WHAT TO PRODUCE. Where does the word "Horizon" show up in the data? Please find each such line and copy it.

SOURCE DATA.
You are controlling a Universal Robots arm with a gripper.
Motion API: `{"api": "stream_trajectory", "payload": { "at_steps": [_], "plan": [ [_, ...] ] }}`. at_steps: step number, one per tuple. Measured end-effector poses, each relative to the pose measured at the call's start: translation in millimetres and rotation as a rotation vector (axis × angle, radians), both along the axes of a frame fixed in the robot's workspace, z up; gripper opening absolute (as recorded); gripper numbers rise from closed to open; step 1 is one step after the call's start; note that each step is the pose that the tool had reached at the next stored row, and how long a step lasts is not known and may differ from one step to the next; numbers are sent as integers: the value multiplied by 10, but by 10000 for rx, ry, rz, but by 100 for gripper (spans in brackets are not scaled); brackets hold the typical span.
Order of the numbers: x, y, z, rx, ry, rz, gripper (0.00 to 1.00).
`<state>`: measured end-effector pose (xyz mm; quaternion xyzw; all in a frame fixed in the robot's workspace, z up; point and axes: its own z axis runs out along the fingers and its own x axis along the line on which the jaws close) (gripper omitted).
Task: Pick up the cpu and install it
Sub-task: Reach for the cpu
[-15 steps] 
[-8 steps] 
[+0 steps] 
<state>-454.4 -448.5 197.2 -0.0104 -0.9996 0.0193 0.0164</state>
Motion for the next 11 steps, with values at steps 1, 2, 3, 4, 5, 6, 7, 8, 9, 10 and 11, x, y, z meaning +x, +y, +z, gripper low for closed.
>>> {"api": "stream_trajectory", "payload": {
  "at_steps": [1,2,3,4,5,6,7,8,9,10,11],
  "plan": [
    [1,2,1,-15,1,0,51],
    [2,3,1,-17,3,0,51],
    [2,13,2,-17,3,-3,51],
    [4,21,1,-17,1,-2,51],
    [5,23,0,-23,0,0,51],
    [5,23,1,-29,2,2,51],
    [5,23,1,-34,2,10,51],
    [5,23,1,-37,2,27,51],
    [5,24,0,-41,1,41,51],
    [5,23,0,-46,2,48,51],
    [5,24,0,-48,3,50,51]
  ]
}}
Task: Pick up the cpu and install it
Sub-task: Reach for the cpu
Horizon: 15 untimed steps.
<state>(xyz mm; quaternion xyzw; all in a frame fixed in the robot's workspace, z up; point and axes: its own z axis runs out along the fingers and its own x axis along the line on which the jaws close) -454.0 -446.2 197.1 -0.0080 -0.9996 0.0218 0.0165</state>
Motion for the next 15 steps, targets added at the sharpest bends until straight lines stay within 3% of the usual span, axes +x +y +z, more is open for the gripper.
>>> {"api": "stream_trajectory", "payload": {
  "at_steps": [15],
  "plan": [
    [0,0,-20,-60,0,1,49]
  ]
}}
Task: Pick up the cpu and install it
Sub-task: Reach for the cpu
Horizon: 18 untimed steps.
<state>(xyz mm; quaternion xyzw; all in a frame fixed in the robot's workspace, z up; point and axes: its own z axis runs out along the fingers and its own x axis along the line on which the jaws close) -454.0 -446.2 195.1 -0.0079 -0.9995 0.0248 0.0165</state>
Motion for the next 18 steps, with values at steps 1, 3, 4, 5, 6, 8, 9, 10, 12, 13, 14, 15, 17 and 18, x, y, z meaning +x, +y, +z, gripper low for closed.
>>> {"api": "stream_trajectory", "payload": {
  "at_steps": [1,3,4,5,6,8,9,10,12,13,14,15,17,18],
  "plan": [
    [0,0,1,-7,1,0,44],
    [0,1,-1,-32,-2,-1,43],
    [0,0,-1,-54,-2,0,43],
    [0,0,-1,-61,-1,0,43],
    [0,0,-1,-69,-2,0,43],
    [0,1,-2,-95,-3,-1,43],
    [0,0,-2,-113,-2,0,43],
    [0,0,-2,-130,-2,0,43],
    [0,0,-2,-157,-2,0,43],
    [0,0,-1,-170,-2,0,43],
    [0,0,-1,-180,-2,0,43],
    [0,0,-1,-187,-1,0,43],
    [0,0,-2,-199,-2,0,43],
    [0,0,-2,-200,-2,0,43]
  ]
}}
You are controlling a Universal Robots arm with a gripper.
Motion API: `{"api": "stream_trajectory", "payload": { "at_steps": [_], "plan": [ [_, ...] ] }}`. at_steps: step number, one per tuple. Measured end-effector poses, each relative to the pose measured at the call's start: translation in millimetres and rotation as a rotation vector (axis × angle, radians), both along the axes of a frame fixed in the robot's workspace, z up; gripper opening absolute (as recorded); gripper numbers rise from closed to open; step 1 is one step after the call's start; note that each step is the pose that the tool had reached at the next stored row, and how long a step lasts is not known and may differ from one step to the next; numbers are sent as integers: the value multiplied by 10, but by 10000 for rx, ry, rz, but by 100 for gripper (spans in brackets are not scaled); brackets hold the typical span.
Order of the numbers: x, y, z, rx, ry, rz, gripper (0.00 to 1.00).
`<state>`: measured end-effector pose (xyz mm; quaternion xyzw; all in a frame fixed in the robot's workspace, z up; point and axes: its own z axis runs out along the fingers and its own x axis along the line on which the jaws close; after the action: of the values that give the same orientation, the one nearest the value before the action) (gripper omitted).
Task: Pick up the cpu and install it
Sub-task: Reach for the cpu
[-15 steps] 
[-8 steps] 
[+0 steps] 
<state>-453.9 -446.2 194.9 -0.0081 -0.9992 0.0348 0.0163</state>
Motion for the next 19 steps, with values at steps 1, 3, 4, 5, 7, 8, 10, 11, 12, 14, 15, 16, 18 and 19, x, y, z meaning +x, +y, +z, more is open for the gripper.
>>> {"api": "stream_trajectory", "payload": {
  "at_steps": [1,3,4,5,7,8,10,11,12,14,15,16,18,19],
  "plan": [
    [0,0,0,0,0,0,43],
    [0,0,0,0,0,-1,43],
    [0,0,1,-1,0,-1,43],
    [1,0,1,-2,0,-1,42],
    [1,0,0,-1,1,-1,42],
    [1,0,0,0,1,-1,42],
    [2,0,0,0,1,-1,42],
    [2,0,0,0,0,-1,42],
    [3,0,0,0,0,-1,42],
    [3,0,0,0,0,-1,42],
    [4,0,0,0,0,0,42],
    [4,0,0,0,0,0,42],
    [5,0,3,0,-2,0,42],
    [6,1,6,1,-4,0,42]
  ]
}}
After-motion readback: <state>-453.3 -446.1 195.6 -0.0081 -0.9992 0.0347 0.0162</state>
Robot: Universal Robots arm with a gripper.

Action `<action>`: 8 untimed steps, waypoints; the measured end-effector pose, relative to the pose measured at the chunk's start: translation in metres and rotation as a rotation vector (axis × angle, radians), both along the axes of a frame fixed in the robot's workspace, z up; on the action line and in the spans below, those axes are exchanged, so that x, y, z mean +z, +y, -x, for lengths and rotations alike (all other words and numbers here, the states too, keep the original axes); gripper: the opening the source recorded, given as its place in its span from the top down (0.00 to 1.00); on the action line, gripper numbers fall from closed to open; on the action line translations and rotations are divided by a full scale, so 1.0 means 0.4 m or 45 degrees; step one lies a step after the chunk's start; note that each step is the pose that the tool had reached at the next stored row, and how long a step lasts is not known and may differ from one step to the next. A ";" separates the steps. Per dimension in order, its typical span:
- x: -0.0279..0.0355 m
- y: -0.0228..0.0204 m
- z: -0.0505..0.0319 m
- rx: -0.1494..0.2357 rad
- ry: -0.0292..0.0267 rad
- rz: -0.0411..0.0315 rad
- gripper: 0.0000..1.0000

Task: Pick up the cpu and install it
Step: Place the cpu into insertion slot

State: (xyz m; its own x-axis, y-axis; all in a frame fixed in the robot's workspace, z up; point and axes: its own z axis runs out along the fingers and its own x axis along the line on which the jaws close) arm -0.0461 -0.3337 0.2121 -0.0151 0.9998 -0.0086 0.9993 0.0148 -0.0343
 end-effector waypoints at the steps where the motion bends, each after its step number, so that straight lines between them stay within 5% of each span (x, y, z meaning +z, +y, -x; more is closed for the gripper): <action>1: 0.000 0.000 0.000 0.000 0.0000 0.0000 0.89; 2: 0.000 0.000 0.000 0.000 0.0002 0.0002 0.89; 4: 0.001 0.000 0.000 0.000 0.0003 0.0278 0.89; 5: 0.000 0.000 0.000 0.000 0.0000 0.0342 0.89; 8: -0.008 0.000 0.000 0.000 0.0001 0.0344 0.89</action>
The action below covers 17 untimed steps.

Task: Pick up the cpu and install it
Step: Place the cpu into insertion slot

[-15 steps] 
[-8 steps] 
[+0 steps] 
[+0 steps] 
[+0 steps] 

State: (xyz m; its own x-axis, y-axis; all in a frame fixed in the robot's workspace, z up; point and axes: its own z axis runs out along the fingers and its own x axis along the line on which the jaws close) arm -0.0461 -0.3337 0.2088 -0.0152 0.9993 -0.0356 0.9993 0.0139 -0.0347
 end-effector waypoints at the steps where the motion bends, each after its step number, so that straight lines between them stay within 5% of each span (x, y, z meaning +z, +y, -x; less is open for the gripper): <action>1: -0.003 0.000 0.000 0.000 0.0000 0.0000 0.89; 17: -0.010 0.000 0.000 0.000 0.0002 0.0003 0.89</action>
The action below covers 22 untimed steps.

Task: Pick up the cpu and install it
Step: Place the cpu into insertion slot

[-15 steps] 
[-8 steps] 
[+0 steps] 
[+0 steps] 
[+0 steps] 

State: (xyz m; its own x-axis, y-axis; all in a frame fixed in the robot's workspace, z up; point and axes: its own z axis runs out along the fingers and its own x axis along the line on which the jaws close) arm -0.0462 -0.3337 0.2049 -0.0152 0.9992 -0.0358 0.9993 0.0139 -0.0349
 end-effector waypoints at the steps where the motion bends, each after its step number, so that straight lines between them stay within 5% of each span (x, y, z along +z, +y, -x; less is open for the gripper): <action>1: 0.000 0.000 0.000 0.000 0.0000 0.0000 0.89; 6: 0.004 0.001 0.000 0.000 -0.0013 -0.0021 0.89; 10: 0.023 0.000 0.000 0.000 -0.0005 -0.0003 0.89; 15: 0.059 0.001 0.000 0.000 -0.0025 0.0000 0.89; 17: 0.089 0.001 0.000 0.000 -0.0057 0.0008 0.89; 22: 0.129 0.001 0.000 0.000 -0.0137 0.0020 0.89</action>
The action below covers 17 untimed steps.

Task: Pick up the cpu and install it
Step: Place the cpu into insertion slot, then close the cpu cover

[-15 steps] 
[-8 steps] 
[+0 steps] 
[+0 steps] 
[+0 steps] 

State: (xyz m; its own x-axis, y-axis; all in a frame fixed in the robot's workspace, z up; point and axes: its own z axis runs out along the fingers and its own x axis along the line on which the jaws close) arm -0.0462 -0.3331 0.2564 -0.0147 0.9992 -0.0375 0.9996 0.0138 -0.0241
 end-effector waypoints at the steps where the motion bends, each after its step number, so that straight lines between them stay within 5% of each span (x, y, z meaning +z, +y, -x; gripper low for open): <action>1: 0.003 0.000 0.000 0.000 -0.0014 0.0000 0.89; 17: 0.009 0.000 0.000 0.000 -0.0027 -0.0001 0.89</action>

ANSWER TO THE EXERCISE.
Horizon: 15 untimed steps.
Horizon: 18 untimed steps.

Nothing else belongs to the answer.